Wherein the spraying formula comprises a paint can number and a corresponding volume; the spraying track comprises horizontal spraying, vertical spraying and triangular motion spraying; the spraying parameters comprise atomizer spray gun selection, working range, X-axis speed, Y-axis speed, spraying distance, rotating cup rotating speed, forming air, electrostatic high voltage and paint flow; the paint spraying module includes: the atomizer spray gun selection submodule is used for selecting an atomizer or a spray gun according to the spraying program; the spraying track control submodule is used for driving the three-axis motion mechanism to move according to a spraying track; and the spraying parameter control submodule is used for adjusting the current parameter values including the working range, the X-axis speed, the Y-axis speed, the spraying distance, the rotating cup rotating speed, the forming air, the electrostatic high voltage and the paint flow to the spraying parameter values corresponding to the spraying action to be executed so as to control the paint supply device, the atomizer or the spray gun to spray according to the spraying formula and the spraying parameter values.

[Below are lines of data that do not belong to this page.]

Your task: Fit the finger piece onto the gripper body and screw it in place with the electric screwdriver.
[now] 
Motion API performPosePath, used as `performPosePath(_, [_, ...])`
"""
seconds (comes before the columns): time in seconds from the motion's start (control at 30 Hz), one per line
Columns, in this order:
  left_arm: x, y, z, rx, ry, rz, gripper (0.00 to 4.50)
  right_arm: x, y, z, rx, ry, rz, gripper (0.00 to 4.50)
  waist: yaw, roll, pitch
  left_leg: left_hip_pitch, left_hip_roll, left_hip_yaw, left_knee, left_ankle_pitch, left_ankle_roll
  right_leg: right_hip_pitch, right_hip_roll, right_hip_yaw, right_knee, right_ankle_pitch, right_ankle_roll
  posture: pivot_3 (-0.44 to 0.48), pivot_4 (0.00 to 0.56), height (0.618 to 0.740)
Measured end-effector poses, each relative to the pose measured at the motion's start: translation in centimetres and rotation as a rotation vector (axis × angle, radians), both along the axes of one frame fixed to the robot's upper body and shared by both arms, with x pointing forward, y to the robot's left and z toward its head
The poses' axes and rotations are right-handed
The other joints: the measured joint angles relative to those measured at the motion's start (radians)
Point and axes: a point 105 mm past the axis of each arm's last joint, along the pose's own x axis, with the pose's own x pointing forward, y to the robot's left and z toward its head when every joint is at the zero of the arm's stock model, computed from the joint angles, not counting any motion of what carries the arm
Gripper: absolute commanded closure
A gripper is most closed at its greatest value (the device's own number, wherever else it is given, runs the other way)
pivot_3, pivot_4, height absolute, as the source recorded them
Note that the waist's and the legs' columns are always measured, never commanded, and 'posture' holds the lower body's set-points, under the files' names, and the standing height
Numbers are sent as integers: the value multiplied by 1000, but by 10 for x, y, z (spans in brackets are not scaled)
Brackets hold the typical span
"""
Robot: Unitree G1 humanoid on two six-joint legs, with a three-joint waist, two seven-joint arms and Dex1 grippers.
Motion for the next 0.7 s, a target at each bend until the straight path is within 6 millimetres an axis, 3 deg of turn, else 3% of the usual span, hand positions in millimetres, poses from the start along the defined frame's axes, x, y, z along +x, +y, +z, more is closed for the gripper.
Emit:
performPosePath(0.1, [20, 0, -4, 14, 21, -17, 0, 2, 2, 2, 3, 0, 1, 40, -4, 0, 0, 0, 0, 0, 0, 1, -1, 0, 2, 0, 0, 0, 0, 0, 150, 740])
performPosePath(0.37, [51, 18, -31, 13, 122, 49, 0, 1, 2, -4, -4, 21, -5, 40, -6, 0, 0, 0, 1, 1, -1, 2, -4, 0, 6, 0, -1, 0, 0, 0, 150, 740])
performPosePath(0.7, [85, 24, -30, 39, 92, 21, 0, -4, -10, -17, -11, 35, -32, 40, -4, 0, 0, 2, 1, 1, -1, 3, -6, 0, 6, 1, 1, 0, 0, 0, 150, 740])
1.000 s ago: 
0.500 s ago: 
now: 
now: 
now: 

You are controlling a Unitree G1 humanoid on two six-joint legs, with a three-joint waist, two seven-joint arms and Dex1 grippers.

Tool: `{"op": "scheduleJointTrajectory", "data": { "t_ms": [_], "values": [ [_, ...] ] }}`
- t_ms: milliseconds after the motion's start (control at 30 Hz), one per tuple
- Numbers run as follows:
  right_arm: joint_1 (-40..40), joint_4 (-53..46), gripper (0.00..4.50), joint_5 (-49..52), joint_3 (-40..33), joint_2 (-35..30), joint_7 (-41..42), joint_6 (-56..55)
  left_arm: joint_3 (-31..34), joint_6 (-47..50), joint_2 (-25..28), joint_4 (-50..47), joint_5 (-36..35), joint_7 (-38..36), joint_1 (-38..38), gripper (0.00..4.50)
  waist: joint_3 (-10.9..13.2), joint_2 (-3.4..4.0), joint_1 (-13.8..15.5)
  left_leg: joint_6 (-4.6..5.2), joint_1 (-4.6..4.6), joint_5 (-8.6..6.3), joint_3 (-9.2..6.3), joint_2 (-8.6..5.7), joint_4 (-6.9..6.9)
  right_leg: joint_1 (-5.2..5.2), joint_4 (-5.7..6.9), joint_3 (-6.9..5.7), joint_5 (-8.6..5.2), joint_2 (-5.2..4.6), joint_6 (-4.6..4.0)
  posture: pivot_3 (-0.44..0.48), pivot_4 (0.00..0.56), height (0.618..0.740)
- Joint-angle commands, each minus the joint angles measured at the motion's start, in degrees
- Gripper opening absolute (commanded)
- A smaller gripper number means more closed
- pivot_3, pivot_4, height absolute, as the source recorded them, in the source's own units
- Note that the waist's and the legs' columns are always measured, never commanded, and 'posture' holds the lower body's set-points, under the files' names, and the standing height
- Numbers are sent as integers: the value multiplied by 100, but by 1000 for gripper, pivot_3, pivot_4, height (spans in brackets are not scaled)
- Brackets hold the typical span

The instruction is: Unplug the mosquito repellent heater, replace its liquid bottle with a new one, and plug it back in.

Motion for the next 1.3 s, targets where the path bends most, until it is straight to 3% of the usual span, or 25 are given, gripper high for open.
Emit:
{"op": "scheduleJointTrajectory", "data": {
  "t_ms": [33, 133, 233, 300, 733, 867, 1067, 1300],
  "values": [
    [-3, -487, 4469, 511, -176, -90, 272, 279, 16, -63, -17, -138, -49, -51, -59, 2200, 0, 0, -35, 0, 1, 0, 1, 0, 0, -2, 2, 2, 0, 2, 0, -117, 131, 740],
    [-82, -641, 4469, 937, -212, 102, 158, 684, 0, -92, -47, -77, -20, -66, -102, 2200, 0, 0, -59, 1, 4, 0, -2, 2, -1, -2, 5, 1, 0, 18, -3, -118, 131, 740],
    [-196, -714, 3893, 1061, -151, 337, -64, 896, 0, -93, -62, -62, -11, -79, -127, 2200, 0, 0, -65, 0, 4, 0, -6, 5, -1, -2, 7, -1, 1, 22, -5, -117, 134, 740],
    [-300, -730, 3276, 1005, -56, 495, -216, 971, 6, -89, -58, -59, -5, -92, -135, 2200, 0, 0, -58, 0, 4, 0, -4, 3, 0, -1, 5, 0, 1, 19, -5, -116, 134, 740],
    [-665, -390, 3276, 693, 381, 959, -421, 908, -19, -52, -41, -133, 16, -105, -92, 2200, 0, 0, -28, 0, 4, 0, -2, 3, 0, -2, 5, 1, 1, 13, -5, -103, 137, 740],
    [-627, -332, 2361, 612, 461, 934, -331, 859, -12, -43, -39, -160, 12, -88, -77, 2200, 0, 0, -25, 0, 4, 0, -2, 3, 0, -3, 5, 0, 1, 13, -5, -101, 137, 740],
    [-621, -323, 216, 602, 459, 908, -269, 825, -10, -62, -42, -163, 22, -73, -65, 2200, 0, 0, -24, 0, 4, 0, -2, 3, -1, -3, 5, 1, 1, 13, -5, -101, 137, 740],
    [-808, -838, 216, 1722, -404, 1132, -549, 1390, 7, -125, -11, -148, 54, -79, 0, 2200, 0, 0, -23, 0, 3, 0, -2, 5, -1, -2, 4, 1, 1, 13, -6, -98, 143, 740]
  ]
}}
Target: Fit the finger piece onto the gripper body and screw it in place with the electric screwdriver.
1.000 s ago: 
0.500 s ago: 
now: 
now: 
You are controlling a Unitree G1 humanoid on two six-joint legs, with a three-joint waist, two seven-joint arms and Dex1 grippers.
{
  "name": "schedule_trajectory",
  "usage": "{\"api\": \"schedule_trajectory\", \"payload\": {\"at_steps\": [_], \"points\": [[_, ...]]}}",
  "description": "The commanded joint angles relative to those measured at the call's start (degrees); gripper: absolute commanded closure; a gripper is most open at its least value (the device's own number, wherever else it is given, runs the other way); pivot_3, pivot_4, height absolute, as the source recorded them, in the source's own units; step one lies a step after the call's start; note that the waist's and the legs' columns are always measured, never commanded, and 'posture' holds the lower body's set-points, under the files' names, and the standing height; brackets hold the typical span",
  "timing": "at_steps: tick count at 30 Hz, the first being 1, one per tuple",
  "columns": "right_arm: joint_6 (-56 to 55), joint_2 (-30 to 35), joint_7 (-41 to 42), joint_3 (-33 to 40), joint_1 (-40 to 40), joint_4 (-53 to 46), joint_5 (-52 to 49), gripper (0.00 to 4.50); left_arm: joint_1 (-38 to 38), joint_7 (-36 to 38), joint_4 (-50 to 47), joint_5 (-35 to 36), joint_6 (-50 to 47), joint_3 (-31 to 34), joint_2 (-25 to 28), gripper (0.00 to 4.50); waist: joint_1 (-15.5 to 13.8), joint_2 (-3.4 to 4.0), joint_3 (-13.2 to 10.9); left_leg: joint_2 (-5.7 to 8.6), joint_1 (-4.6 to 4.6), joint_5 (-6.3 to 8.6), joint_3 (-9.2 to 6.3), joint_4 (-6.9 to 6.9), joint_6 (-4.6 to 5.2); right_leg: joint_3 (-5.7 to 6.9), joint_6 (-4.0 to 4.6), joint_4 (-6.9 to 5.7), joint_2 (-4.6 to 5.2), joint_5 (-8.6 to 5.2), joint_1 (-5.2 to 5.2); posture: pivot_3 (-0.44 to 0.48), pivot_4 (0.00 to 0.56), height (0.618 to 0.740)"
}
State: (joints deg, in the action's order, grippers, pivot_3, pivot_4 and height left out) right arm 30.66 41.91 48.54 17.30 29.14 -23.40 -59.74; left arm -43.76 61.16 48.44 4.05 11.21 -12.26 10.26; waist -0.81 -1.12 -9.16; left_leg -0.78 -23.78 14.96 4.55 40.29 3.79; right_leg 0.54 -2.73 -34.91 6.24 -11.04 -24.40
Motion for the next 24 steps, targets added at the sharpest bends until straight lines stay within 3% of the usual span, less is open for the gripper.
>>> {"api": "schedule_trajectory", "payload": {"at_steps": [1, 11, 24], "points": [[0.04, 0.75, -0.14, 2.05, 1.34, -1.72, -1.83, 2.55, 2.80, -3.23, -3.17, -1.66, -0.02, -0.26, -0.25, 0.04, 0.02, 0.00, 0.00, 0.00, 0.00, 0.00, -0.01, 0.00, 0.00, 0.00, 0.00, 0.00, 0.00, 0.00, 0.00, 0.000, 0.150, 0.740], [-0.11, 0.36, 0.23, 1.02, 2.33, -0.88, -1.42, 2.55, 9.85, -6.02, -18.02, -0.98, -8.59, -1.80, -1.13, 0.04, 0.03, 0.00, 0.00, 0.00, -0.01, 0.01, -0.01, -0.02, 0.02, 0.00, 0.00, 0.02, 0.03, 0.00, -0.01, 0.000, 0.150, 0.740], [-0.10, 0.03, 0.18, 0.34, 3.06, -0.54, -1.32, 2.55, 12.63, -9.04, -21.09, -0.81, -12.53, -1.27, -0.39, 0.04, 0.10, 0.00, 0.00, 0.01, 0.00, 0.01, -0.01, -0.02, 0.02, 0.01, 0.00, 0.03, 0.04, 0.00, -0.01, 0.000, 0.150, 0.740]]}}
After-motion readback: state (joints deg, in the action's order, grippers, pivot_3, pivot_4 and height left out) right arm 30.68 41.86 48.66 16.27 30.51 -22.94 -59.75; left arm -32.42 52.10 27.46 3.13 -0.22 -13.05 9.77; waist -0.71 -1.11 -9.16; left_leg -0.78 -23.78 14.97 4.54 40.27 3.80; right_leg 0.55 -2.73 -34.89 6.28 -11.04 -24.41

Wherein the control unit further comprises: the plane presetting/selecting module is used for setting an area executed by the spraying action according to a spraying program called by the paint spraying module; the area setting is realized according to the setting of the touch screen, the keyboard or the control switch on the X-axis and Y-axis initial positions of the spraying action received by the program setting interface; the spraying track control submodule is also used for driving the three-axis movement mechanism to move in the corresponding area according to the spraying program and the area set by the plane presetting/selecting module.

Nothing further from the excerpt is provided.